Mr. Nelson, Did You Kill People? (Shinya Tsukamoto)

Alternando entre ocasionais pastiches da negritude na cultura pop (geralmente na forma de violência) e uma completa e total ausência de especificidade racial, acaba se tornando um simulacro sem vida sobre a morte e sobre como a guerra transforma pessoas comuns em assassinos, por meio da desumanização tanto das vítimas quanto dos perpetradores. É um objetivo admirável, mas empreendido com tamanha distância cultural e falta de curiosidade que chega a ser desconcertante, muito mais do que intrigante ou instrutivo.

IndieWire (33/100)

O filme não se esquiva de mostrar e explorar os aspectos brutais da humanidade e a rapidez com que as pessoas podem se perder na busca pelo que acreditam ser um “bem maior”. Mas também exagera tanto no melodrama que isso acaba se tornando uma distração e torna a experiência bastante arrastada.

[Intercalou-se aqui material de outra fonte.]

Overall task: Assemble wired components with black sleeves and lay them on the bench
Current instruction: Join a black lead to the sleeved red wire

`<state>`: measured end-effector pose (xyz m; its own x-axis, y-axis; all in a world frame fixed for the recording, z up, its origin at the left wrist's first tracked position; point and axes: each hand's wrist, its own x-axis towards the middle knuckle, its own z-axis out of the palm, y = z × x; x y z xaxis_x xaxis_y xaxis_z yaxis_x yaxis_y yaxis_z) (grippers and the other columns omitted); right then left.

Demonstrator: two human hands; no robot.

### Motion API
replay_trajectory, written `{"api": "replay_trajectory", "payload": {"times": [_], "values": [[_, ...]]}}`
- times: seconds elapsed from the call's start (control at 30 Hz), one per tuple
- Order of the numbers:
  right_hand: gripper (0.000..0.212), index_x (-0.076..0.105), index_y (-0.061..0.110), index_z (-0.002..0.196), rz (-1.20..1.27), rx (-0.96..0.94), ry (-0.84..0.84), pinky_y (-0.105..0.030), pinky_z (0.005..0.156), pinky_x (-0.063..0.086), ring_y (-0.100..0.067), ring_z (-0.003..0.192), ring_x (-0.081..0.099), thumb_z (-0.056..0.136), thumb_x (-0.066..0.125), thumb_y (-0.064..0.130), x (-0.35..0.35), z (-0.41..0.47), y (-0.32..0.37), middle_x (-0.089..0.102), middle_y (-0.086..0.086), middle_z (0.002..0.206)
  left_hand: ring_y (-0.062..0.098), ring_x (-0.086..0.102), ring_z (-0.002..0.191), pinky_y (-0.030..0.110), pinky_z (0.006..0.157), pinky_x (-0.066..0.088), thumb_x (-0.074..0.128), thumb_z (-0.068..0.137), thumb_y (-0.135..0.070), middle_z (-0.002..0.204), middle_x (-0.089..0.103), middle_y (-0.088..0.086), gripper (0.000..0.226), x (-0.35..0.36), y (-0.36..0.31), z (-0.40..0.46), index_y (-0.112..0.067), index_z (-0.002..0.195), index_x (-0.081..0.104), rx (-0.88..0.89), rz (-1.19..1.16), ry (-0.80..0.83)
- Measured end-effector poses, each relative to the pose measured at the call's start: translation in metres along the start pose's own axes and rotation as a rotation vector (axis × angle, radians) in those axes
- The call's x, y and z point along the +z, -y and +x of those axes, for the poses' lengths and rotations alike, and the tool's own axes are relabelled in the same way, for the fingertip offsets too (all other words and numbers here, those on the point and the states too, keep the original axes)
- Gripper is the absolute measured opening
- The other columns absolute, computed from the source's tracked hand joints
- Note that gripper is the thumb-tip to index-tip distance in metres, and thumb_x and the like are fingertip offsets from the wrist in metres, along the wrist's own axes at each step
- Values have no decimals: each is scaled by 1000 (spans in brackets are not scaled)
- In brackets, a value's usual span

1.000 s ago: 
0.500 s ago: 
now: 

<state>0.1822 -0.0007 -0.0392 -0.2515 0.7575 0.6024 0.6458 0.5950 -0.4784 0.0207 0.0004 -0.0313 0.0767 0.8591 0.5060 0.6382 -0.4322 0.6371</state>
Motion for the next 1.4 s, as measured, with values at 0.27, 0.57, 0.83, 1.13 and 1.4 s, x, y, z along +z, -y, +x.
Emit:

Next Best Picture (50/100)

Parece haver dois filmes disputando a supremacia aqui. Um é um filme de guerra à moda antiga, que reserva espaço para o trauma de soldados individuais sob o argumento de que eles não tinham muita escolha pessoal. O outro apresenta uma visão mais dura de um inferno na Terra criado pelo homem, que violou praticamente todos os princípios do direito internacional humanitário e contou com a participação ativa de homens comuns que cometeram crimes extraordinários. As duas perspectivas coexistem de maneira desconfortável. Conciliá-las exigiria um domínio lúcido da matéria-prima da história, algo que não se evidencia aqui.

Screen Daily

A Place to Heal (Cédric Kahn)

O diretor Cédric Kahn combina compaixão com um olhar forense, frio e detalhista neste filme que desafia os gêneros e coloca um conturbado triângulo amoroso no centro da história. O filme de Kahn é potente e engajado, embora, às vezes, as atuações se aproximem de um teatro juvenil improvisado e de tom exageradamente declamado.

The Guardian (80/100)

Um filme inferior, com uma abordagem igualmente disposta a romper tabus, correria o risco de explorar seus temas em busca de uma provocação injustificada. Há alguns raros momentos em que o filme ultrapassa os limites e adentra um território talvez desconfortável demais para acrescentar algo significativo à história. Mas isso pouco diminui o que é uma jornada profundamente comovente, conduzida com maestria, para dentro e para fora deste lugar de cura meticulosamente retratado.

IndieWire (100/100)

O cineasta francês Cédric Kahn mergulha o espectador no mundo caótico de uma instituição psiquiátrica destinada a adolescentes. O filme é marcado por uma energia intensa. Zoé Monpart e Malou Khebizi se destacam pelas atuações. A obra carece de foco e não explora como deveria as complexidades desses jovens. Alguns personagens parecem mais estereótipos do que pessoas reais. No fim, a maioria deles fica sem uma resolução.

Next Best Picture (60/100)

Estritamente como trabalho de atuação, o novo filme de Kahn é envolvente, capturando as sutilezas e os excessos de adolescentes em meio à depressão, à bipolaridade e a outros transtornos emocionais. Mas, como narrativa, nunca chega a se constituir como um conjunto suficientemente poderoso, com uma parte final que toma um rumo improvável demais.

The Hollywood Reporter

O resultado remete a ‘Entre os Muros da Escola’, de Laurent Cantet, com seu estilo igualmente documental e foco nos jovens, ou ao trabalho mais rigoroso dos irmãos Dardenne, da Bélgica — pelo menos até o ato final, que rompe brevemente e de maneira bastante tocante com esse registro para se aproximar de uma ficção mais romantizada. Essa mudança inesperada pode dividir o público, embora seja um desvio bem-vindo em um filme que, apesar de bastante comovente, não chega a ser totalmente original.